# can the sun cause dp/dr??



## Josh_

im new here and i really just want an anser, but whenever the sun is out nothing looks real and it gives me great anxiety. the symptoms i get are exactly like depersonalization/derealization. i have a really good long term memory and i remember being like this since i was about 5 years old. when i was in 5th grade, when summer started is when i realized that something was wrong and it gave me a lot of anxiety. and it came every summer, and now whenever the sun is out i get derealization. i was suspected to have seasonal affective disorder because of depression i had but im pretty sure dp/dr has nothing to do with SAD. i am diagnosed with bipolar 1 and ocd, and i know dp/dr is a symptom of both of those. i have dr almost 24/7 and i have only got dp twice only for a few minutes, but my dr is literally like 50 times worse when the sun is out. the sun makes me feel sick and gives me a headache when ever its out, i also get depressed, and i get a lot of anxiety. right now i actually feel normal. but it hasn't been sunny in a while so that has helped. but i have always been like this and i want to know if anyone else has this problem with the sun.


----------



## Visual

Josh_ said:


> im new here and i really just want an anser, but whenever the sun is out nothing looks real and it gives me great anxiety. the symptoms i get are exactly like depersonalization/derealization. i have a really good long term memory and i remember being like this since i was about 5 years old. when i was in 5th grade, when summer started is when i realized that something was wrong and it gave me a lot of anxiety. and it came every summer, and now whenever the sun is out i get derealization. i was suspected to have seasonal affective disorder because of depression i had but im pretty sure dp/dr has nothing to do with SAD. i am diagnosed with bipolar 1 and ocd, and i know dp/dr is a symptom of both of those. i have dr almost 24/7 and i have only got dp twice only for a few minutes, but my dr is literally like 50 times worse when the sun is out. the sun makes me feel sick and gives me a headache when ever its out, i also get depressed, and i get a lot of anxiety. right now i actually feel normal. but it hasn't been sunny in a while so that has helped. but i have always been like this and i want to know if anyone else has this problem with the sun.


Welcome to the forum.

Usually the negative symptoms of seasonal affective disorders are from the lack of nice sunny days.

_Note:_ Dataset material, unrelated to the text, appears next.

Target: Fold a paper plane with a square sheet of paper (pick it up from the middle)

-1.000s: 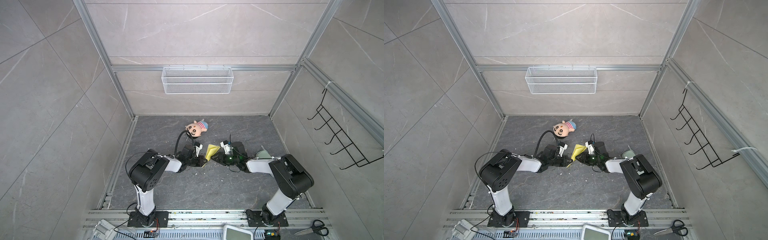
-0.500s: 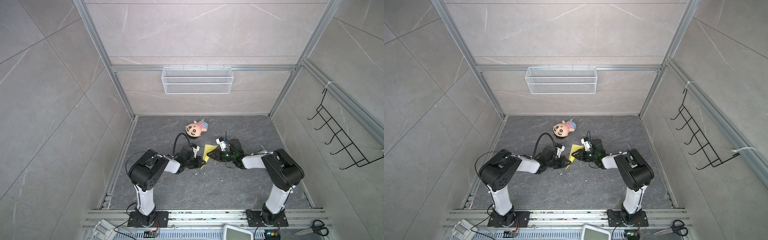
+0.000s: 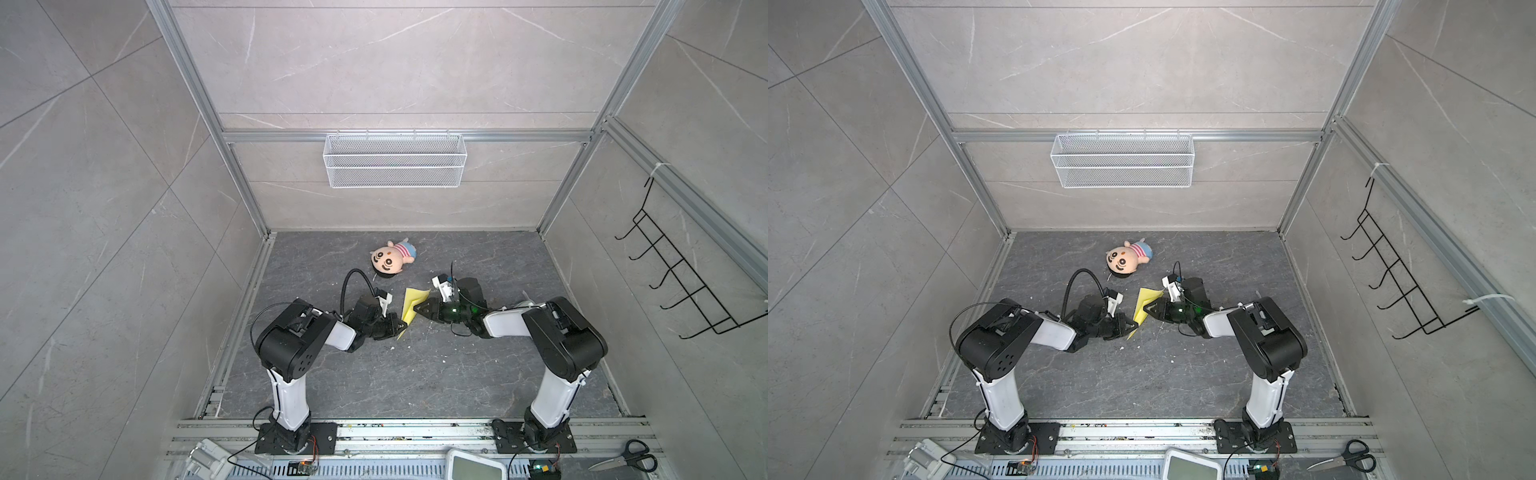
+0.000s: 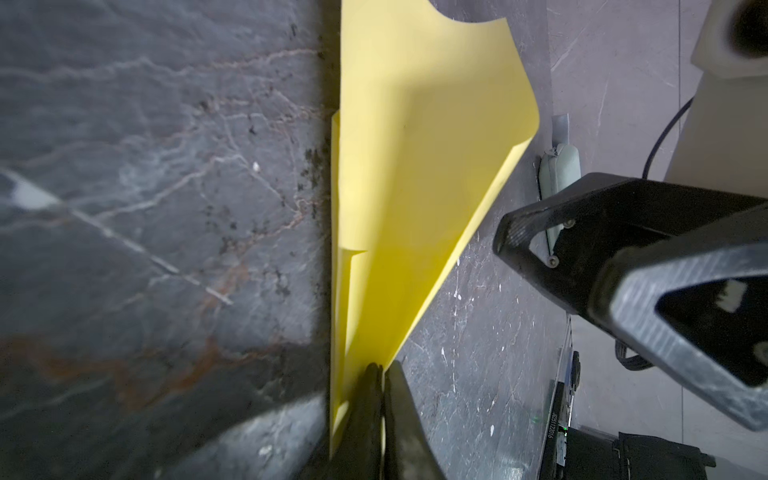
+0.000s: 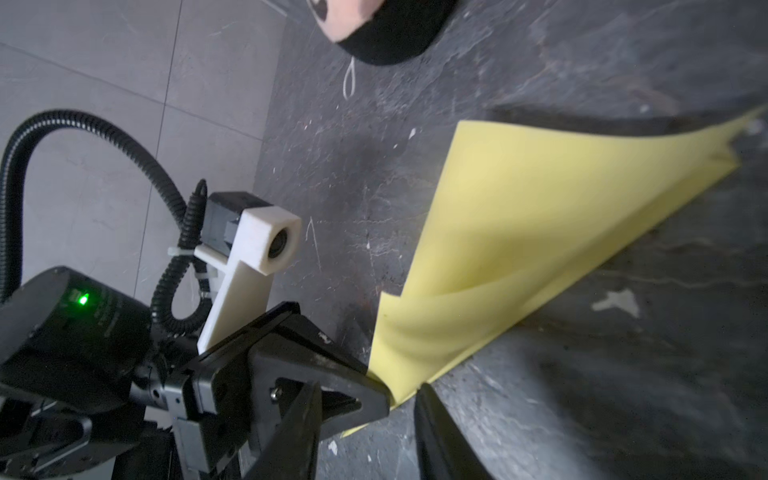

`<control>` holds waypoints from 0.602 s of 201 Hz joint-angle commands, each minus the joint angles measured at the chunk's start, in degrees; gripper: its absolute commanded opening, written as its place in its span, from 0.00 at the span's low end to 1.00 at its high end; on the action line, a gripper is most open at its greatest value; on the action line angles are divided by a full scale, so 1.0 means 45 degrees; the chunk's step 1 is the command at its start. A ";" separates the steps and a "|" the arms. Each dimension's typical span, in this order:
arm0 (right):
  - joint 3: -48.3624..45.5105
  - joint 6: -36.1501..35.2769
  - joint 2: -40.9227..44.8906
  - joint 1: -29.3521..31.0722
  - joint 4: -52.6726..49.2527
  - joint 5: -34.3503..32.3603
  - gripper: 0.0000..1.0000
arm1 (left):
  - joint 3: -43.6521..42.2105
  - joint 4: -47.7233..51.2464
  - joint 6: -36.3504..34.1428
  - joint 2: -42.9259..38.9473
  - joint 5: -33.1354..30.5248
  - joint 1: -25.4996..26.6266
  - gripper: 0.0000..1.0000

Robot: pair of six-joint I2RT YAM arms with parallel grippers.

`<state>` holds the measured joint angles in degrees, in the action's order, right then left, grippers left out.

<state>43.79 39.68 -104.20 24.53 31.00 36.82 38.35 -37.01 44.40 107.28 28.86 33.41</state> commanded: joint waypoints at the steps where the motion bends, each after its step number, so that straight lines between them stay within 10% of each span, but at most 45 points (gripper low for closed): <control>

But something you should consider. The amount of light that the eye receives changes how contrast (difference between light and dark) is processed in the brain. Vision is heavily dependent on contrast processing. So some people with DR will experience changes in how things look depending on overall lighting.

You are not alone with this symptom. And you do not need to be afraid. Unless you are only 6 years old







, you have had this a long time and haven't died from it.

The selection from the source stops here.